Waldina me miró con una expresión inquisitiva cuando me quedé en silencio por unos segundos más de lo habitual. —¿Estás bien? Pareces distraído —comentó con una leve preocupación en su voz.
—Sí, solo estoy cansado —mentí, forzando una sonrisa para tranquilizarla. Era más fácil decir eso que admitir lo que realmente pasaba por mi cabeza.
Ella siguió hablando sobre los contratos importantes que debíamos revisar juntos y sobre las estrategias para aumentar nuestra presencia en el mercado internacional. Y mientras tanto, yo seguía atrapado en ese dilema interno. Elara era todo lo que Waldina no era: impredecible, apasionada, caótica en su esencia. Cuando estaba con ella, sentía como si el mundo pudiera desmoronarse y reconstruirse al mismo tiempo. Era peligroso y emocionante, como caminar por el borde de un precipicio.
Pero Waldina era seguridad. Era la certeza de un futuro estable, sin sobresaltos ni riesgos innecesarios. Me pregunté por qué no podía simplemente conformarme con eso. ¿Por qué necesitaba algo más? ¿Por qué Elara seguía apareciendo en mi mente como una tormenta imposible de ignorar?
—¿Nos iremos juntos? —preguntó Waldina, con su sonrisa impecable y esa calma que siempre parecía envolverlo todo.
La miré unos segundos, midiendo mis palabras. Por dentro, mi mente seguía atrapada en el recuerdo de Elara, pero mi voz salió firme, controlada:
—No, tengo trabajo pendiente. Acuéstate temprano; nos vemos mañana aquí.
Ella inclinó la cabeza con suavidad, como si aceptara mi respuesta sin cuestionarla.
—¿Quieres que te traiga ropa? —insistió, siempre atenta a los detalles, siempre perfecta en su papel de prometida.
—No es necesario —respondí, ajustando la corbata como si ese gesto reforzara mi compostura—. Tengo una muda en la oficina.
Waldina asintió, con esa serenidad que a veces me resultaba insoportable.
—Está bien. Pero no te desveles, Julián. Mañana nos vemos.
Su voz era dulce, tranquila, casi maternal. Me dio un beso ligero en la mejilla antes de salir, dejando tras de sí el aroma discreto de su perfume.
Después de unos minutos más de conversación con Waldina, terminé por despedirla con una excusa sobre un informe urgente que debía revisar.
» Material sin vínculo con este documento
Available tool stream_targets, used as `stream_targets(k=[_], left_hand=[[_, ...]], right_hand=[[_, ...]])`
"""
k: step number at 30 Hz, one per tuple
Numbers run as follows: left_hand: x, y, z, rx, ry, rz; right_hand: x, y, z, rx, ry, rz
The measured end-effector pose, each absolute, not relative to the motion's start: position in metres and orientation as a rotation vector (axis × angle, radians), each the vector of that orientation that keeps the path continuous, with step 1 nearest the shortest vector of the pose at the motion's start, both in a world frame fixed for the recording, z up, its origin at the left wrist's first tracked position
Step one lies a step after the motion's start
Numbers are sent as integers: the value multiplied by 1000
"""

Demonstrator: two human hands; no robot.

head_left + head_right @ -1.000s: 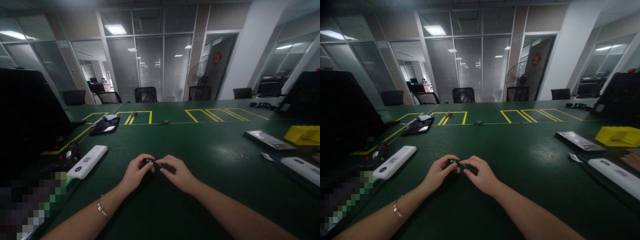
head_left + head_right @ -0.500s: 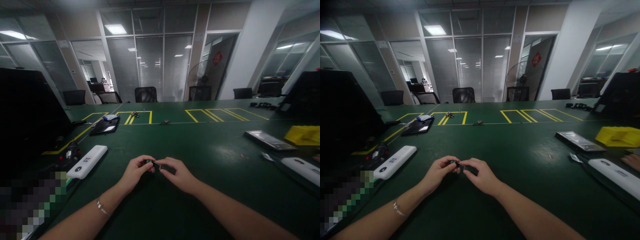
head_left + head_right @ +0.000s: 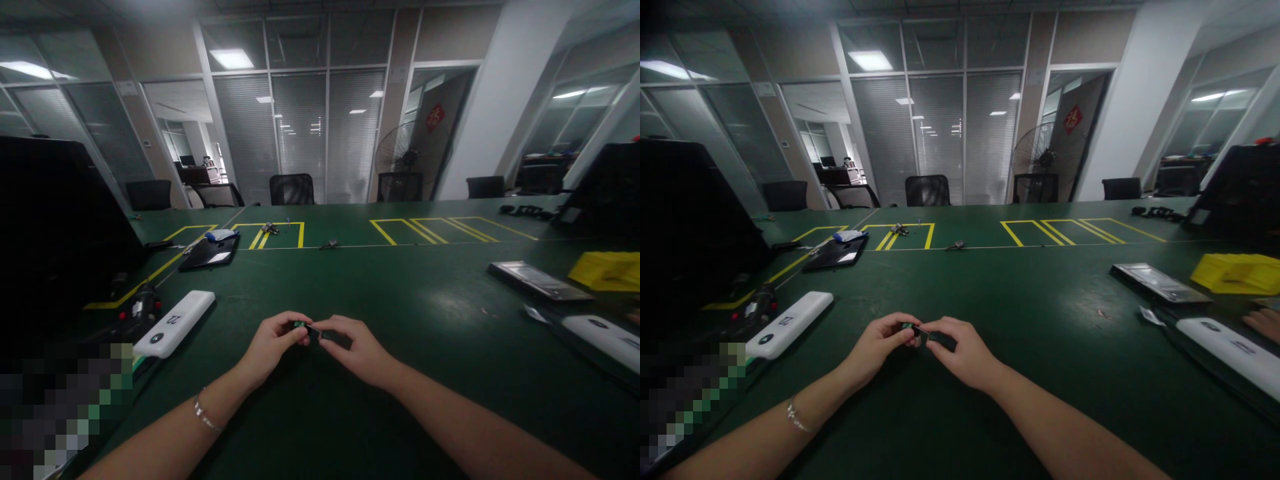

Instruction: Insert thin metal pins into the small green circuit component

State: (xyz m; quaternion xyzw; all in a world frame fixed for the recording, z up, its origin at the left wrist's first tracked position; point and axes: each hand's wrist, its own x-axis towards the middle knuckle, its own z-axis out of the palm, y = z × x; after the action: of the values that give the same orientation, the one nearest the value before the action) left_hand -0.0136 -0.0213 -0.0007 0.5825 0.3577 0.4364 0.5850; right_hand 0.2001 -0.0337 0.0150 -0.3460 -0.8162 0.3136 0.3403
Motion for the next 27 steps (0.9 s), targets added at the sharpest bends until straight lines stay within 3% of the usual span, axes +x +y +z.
stream_targets(k=[27], left_hand=[[-10,-19,-10,1208,685,1138]], right_hand=[[198,-35,17,-920,-2110,800]])
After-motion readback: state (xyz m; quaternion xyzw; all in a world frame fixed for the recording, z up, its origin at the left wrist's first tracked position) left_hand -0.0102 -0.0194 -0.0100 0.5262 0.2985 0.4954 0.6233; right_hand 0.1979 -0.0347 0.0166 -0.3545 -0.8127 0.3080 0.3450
Ella aceptó sin problemas y salió del despacho con esa elegancia tranquila que siempre la había caracterizado. Una parte de mí se sintió aliviada al verla irse; otra parte se sintió culpable.
Me quedé solo en la oficina, con el eco de sus palabras flotando en el aire. Nuestra relación era pacífica, estable, y sí… un tanto aburrida. Ella era la perfección hecha protocolo, la socia ideal en los negocios, la prometida impecable que cualquier hombre de mi círculo habría envidiado. Pero yo, sentado en mi escritorio, sabía que esa calma era apenas una fachada. Porque detrás de todo, mi mente seguía en otra parte. En ella. En Elara.